● Required action
Return, from the data below, each line that contains the word "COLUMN".

● Given material

===

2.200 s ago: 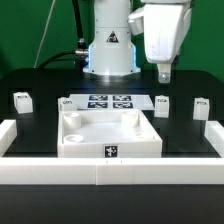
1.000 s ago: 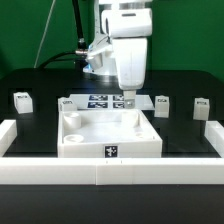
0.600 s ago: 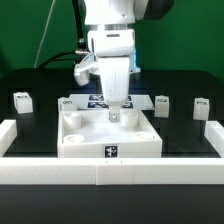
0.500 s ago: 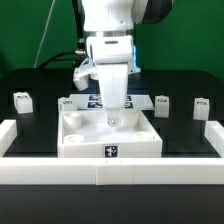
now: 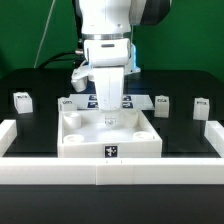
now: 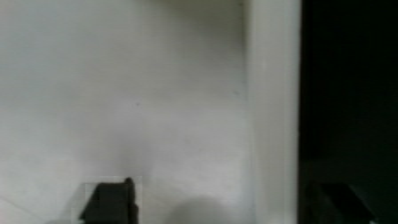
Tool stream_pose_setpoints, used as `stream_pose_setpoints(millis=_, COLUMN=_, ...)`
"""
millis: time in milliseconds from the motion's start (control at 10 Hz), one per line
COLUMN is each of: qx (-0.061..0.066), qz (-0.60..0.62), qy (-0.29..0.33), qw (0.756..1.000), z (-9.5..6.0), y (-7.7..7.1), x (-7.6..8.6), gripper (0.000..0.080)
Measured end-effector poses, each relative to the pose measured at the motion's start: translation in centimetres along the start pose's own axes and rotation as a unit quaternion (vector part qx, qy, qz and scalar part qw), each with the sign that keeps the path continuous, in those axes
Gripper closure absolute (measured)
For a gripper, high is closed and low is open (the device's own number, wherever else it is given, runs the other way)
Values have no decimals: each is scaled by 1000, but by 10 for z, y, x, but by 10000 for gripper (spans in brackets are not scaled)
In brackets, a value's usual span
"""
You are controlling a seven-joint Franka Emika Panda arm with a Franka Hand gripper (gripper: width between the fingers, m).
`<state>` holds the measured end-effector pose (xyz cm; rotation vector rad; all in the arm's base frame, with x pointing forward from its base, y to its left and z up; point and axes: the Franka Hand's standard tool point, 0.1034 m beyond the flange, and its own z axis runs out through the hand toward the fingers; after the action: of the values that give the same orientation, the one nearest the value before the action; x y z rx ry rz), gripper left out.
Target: Assemble one leg
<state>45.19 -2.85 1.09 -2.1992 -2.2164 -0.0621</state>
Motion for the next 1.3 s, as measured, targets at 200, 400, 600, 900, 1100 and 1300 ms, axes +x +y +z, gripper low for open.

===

● Task result
Tool stream_pose_setpoints, used as `stream_pose_setpoints(millis=_, COLUMN=_, ...)`
COLUMN is each of: qx (-0.061..0.066), qz (-0.60..0.62), qy (-0.29..0.33), qw (0.756..1.000), z (-9.5..6.0), y (-7.7..7.1), x (-7.6..8.6), gripper (0.000..0.080)

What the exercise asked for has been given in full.